In 1968, Freudenthal founded the journal, Educational Studies in Mathematics (ESM). Becoming one of the top-rated journals in the field of mathematics education, ESM was focused on publishing research around finding better ways to teach mathematics.

Later in his life, Freudenthal focused on elementary mathematics education. In the 1970s, his single-handed intervention prevented the Netherlands from following the worldwide trend of "new math". He was also a fervent critic of one of the first international school achievement studies. He interpreted mathematics as a human activity where students should open a scientific eye on the world around them, mathematizing real situations, in a context that makes sense for the students.
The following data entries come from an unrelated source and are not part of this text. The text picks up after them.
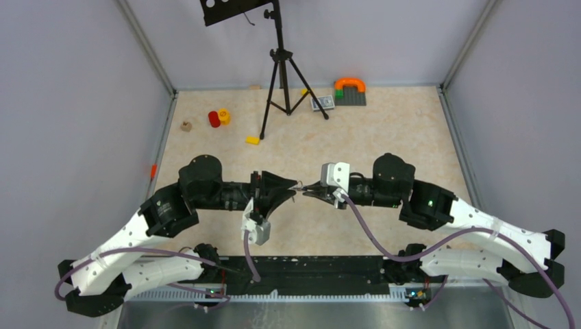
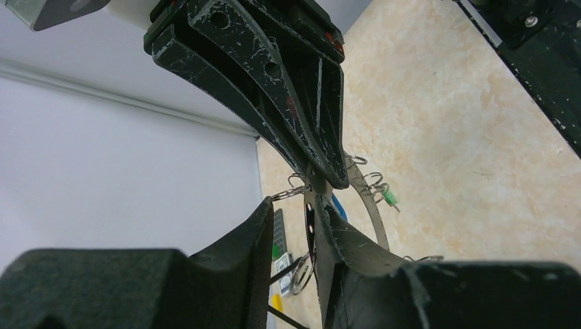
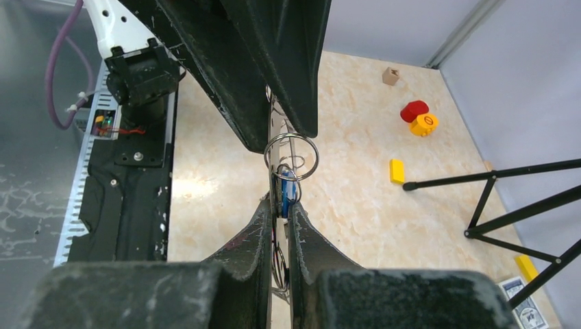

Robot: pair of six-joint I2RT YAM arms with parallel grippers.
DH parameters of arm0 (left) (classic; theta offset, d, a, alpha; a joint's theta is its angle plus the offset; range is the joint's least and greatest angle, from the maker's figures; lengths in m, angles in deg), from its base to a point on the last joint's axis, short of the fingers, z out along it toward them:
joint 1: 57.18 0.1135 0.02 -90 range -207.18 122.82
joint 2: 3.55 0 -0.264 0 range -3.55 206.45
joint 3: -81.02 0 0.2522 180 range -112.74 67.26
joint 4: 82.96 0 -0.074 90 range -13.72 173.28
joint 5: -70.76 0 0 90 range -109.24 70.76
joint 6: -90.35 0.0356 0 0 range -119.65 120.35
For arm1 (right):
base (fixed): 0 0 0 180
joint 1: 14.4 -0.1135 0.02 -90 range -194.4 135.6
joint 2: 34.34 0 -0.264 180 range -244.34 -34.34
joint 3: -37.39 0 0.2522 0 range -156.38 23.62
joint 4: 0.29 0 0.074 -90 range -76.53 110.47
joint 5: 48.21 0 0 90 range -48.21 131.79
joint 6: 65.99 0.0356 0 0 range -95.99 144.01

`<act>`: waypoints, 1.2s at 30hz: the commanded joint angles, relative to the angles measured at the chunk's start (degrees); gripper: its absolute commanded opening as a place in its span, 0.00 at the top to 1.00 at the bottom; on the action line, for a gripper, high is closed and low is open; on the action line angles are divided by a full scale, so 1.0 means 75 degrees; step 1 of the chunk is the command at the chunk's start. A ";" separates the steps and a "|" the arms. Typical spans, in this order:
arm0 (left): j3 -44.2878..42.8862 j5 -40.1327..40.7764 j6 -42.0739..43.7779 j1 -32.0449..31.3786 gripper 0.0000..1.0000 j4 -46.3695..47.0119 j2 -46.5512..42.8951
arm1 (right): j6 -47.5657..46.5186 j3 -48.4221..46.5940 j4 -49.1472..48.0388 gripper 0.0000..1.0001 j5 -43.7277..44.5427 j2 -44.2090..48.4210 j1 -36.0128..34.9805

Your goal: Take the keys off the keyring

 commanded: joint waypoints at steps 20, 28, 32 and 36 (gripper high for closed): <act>-0.0034 -0.0359 -0.0106 -0.0005 0.63 0.0349 -0.0124 | 0.0119 -0.0495 -0.0043 1.00 0.0091 0.0141 -0.0103; -0.0071 -0.0415 -0.0151 -0.0004 0.63 0.0211 -0.0201 | -0.0046 -0.0531 0.0068 1.00 0.0246 0.0151 -0.0106; -0.0059 -0.0469 -0.0189 -0.0002 0.62 0.0177 -0.0217 | -0.0081 -0.0579 0.0155 1.00 0.0267 0.0153 -0.0104; -0.0065 -0.0507 -0.0188 0.0005 0.61 0.0104 -0.0214 | -0.0072 -0.0667 0.0293 1.00 0.0258 0.0142 -0.0108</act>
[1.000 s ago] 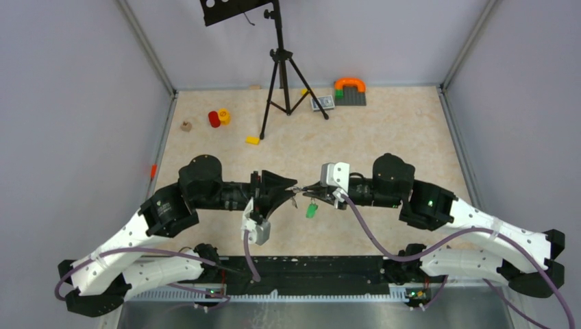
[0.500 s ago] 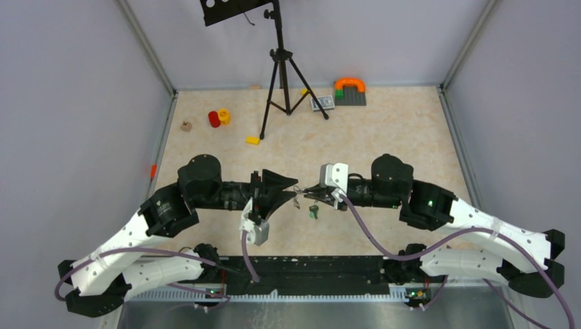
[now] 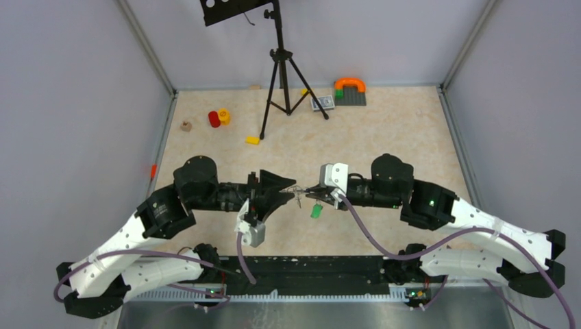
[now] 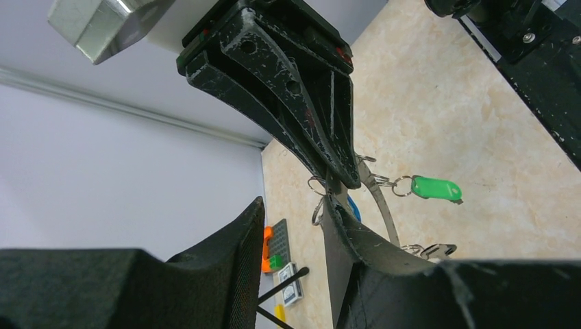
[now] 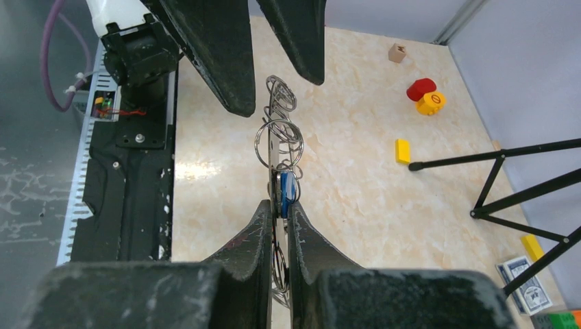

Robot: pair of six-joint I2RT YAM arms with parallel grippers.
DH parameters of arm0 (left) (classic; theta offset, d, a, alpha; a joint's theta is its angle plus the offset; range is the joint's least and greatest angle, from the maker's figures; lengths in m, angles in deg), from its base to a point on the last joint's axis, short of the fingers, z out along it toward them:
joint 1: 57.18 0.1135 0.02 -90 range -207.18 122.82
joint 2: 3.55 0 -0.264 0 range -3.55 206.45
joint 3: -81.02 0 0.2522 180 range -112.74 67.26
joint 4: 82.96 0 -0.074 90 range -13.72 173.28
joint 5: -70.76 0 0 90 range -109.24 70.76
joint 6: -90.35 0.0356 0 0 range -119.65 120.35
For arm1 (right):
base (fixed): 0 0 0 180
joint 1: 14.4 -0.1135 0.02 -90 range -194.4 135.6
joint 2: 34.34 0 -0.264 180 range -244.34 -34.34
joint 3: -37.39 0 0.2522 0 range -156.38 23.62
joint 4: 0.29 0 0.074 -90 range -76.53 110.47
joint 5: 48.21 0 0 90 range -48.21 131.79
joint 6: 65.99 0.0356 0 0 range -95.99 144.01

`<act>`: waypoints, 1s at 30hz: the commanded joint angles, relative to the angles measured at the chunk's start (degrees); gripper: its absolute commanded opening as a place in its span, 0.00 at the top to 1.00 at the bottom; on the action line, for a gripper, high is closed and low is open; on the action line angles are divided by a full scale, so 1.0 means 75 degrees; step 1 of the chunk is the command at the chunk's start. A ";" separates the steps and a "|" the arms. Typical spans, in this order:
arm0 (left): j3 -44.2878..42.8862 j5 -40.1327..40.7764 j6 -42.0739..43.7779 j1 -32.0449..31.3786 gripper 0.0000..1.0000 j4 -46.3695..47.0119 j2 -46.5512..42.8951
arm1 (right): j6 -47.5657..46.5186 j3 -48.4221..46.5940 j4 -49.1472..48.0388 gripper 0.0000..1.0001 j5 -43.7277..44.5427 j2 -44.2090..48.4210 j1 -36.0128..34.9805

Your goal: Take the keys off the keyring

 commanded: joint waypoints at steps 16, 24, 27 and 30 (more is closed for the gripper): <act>0.0002 -0.0208 -0.0389 -0.0009 0.58 -0.0181 -0.0507 | -0.0263 -0.1032 0.0485 1.00 0.0035 0.0154 -0.0103; -0.0003 -0.0065 -0.0511 0.0003 0.55 -0.0211 -0.0776 | -0.0397 -0.1448 0.1235 1.00 -0.0471 0.0054 -0.0104; -0.0068 -0.0230 -0.0537 -0.0003 0.52 -0.0157 -0.0679 | -0.0313 -0.2017 0.1847 1.00 -0.0845 -0.0245 -0.0104; -0.0133 -0.0492 -0.0561 -0.0003 0.49 -0.0046 -0.0507 | 0.0060 -0.2697 0.2603 1.00 -0.0973 -0.0805 -0.0105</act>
This approach is called Realistic Mathematics Education (RME).

Freudenthal published the Impossible Puzzle, a mathematical puzzle that appears to lack sufficient information for a solution, in 1969. He also designed a constructed language, Lincos, to make possible communication with extraterrestrial intelligence.

==Selected publications==
- Freudenthal, Hans (1931). "Über die Enden topologischer Räume und Gruppen"
- Freudenthal, Hans (1936). "Teilweise geordnete Moduln".
- Freudenthal, Hans (1937). "Über die Klassen der Sphärenabbildungen. I. Große Dimensionen".
- Freudenthal, Hans (1960). "Lincos: design of a language for cosmic intercourse".
- Freudenthal, Hans (1969). "Linear Lie Groups".
- Freudenthal, Hans (1972). "Mathematics as an Educational Task".
- Freudenthal, Hans (1986). "Didactical Phenomenology of Mathematical Structures".
- Freudenthal, Hans (1991). "Revisiting Mathematics Education: China Lectures".
- Freudenthal, Hans (2015). "El viaje de Ofantito" [Children's story left unfinished in 1943, completed and translated into Spanish by his son Matijs (Matías)].

==Awards and honors==
In 1951, Freudenthal became a member of the Royal Netherlands Academy of Arts and Sciences. He was also an honorary member of the International Academy of the History of Science.
He was awarded the Gouden Ganzenveer award in 1984.

In 2000, the International Commission on Mathematical Instruction instituted an award named in honor of Freudenthal, the Hans Freudenthal Medal. It is given in odd-numbered years (beginning in 2003) for an "outstanding achievement in mathematics education research" in the form of "a major cumulative program of research". Recipients of the medal have included Celia Hoyles, Paul Cobb, Anna Sfard, Yves Chevallard, Luis Radford, Frederick Leung and Ole Skovsmose.

The asteroid 9689 Freudenthal is named after him.